Exhibit 5.1
PacGate Law Group
百宸律师事务所
May 17, 2022
To:
Trans Global Group, Inc.
Room 2701, Block A, Zhantao Technology Building, Minzhi Street, Shenzhen, Guangdong Province, China
Re: Legal Opinion
Dear Madams/Sirs,
We are lawyers qualified in the People’s Republic of China (the “PRC,” which, for the purpose of this legal opinion (this “Opinion”), does not include the Hong Kong Special Administrative Region, the Macau Special Administrative Region and Taiwan) and are qualified to issue an opinion on the PRC Laws (as defined below).
We act as the PRC counsel in connection with the proposed registration (the “Registration”) by TRANS GLOBAL GROUP, INC., a Delaware corporation (the “Company”) of certain number and class of its securities under the Registration Statements.

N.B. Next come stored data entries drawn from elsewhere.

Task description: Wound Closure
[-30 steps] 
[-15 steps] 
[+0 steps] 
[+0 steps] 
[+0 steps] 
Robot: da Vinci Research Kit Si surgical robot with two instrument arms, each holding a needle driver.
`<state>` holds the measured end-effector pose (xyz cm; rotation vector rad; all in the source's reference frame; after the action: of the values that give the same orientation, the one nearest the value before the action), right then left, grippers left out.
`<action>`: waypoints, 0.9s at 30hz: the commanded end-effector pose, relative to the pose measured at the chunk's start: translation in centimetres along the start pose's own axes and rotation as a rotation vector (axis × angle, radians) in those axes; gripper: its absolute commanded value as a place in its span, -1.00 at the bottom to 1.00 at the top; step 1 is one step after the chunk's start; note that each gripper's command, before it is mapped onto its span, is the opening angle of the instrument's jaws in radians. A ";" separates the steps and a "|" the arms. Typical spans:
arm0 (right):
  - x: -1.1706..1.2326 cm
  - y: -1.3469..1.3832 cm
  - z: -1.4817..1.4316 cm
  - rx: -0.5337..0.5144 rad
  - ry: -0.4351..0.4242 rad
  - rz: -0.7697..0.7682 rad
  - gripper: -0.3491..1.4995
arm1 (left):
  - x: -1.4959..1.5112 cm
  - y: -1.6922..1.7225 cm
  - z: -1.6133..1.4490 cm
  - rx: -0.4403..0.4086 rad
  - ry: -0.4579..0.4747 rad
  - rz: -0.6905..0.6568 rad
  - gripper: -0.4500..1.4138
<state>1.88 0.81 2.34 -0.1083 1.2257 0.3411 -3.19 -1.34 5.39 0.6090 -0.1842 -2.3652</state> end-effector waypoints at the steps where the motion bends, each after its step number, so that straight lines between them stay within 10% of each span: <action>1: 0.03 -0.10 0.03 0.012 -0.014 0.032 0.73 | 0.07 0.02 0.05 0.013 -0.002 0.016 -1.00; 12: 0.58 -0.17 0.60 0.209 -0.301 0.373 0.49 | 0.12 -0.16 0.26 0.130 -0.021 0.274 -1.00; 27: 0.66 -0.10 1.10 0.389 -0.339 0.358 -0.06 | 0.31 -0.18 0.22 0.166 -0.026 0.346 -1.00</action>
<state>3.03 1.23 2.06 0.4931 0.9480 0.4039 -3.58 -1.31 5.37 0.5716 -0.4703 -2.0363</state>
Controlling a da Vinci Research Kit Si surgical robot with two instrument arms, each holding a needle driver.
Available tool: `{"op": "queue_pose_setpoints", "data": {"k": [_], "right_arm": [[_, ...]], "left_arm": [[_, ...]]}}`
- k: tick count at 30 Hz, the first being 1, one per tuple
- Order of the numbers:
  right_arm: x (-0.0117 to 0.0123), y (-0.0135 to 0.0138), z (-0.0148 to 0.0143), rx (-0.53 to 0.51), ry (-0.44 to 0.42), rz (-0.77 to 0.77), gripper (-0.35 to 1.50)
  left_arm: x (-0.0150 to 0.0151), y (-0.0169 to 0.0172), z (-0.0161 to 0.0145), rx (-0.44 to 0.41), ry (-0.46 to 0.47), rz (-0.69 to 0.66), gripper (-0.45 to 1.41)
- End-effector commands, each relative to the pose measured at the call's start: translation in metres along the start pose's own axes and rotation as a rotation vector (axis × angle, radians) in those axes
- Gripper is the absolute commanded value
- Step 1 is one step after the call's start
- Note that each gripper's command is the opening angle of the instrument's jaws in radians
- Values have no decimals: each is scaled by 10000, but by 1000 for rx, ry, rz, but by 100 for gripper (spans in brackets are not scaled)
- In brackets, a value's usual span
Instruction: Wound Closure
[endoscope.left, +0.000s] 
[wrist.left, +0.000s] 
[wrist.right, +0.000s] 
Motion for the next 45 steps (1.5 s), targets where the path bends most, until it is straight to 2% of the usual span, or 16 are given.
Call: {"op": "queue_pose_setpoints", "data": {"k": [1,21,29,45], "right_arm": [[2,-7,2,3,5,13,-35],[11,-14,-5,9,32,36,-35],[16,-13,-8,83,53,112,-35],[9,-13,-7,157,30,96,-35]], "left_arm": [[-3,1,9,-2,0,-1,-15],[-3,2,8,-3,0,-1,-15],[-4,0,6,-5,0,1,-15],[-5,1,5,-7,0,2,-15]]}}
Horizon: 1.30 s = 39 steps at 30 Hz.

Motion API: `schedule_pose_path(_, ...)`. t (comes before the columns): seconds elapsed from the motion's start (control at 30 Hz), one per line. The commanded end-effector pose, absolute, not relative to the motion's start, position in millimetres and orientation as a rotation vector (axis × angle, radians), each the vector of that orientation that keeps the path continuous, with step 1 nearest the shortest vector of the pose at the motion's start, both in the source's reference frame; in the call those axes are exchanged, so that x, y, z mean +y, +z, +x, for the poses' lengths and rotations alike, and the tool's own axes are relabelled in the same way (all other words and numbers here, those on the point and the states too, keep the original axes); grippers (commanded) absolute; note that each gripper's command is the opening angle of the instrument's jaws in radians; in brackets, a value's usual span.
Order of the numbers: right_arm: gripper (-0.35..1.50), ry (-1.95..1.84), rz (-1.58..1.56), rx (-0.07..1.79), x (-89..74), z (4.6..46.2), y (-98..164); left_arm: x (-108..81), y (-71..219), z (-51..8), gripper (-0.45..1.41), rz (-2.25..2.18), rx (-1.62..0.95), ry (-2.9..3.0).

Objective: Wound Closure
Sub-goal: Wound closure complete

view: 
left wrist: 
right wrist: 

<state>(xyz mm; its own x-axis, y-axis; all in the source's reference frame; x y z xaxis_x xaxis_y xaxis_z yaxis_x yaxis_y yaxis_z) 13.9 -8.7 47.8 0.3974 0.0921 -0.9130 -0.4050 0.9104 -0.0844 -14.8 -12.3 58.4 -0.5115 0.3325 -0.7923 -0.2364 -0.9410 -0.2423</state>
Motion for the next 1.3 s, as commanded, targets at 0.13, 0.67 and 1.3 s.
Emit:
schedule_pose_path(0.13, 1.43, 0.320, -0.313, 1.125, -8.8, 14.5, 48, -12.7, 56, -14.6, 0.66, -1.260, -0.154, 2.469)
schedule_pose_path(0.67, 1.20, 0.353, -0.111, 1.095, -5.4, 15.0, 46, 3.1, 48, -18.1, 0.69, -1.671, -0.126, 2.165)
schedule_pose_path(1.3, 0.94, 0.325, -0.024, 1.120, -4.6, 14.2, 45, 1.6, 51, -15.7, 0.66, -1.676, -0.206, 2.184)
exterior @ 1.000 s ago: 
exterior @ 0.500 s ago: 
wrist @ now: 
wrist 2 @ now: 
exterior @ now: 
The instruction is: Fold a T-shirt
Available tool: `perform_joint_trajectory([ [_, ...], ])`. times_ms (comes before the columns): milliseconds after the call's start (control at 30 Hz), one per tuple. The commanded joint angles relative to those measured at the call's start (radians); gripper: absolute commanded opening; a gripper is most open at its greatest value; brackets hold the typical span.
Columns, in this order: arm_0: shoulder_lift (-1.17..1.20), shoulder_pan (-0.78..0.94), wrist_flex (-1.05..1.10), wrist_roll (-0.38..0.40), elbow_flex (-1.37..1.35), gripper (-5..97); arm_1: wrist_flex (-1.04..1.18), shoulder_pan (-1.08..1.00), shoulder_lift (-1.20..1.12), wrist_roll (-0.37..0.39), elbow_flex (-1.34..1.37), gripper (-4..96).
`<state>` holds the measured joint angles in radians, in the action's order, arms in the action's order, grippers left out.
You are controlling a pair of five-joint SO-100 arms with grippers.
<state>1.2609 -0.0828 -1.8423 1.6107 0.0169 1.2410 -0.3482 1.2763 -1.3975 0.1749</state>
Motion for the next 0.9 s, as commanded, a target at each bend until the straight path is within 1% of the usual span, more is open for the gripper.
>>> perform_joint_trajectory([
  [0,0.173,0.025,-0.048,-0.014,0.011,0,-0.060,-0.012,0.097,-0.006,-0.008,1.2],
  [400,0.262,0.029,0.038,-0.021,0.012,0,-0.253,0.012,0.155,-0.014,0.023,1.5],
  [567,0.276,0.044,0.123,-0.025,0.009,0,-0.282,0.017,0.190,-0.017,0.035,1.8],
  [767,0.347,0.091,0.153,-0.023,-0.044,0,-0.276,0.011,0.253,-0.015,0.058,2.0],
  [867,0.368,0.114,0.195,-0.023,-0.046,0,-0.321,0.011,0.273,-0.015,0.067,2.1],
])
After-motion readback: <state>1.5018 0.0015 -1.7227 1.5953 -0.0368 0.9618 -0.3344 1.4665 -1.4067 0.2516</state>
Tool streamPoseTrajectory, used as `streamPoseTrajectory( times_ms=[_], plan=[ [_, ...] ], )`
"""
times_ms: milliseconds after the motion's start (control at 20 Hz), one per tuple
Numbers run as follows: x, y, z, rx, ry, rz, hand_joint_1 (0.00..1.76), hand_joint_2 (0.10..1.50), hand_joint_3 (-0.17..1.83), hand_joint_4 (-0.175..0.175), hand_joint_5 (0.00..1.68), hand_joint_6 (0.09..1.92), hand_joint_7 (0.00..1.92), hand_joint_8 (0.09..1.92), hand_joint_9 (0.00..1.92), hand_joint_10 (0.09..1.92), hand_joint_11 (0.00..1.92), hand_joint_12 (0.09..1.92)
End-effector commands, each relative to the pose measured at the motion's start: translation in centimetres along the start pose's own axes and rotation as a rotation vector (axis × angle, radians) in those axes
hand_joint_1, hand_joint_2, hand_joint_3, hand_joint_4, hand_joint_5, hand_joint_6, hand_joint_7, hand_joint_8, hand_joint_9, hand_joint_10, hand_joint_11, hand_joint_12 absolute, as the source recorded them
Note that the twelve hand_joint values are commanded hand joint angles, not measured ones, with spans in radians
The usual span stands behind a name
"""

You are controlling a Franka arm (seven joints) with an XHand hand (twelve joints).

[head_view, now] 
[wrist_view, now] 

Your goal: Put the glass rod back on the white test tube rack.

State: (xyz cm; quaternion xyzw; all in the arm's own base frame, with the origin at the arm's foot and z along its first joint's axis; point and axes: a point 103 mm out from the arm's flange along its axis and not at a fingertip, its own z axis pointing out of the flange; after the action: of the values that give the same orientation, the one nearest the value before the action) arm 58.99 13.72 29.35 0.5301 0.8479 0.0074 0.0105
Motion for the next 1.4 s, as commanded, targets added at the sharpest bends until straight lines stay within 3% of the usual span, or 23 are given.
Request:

In addition to the terms defined in the context of this Opinion, the following capitalized terms used in this opinion shall have the meanings ascribed to them as follows:
| i. | “Commission” means the United States Securities and Exchange Commission. |
| ii. | “Governmental Agencies” mean any national, provincial or local governmental, regulatory or administrative authority, court, arbitration commissions or any other judicial body of the PRC. |
| iii. | “PRC Laws” means all applicable national, provincial and local laws, regulations and rules of the PRC currently in effect and publicly available on the date of this Opinion. |
| iv. | “Registration Statements” means the General Form for Registration of Securities filed with the Commission under the Securities Exchange Act of 1934 and effective on [*], 2022, and any and all amendment(s) thereto. |
PacGate Law Group
百宸律师事务所
| B. | Documents and Assumptions |
In rendering this Opinion, we have examined originals or copies of the due diligence documents provided to us by the Company and such other documents, corporate records and certificates issued by the Governmental Agencies (collectively the “Documents”).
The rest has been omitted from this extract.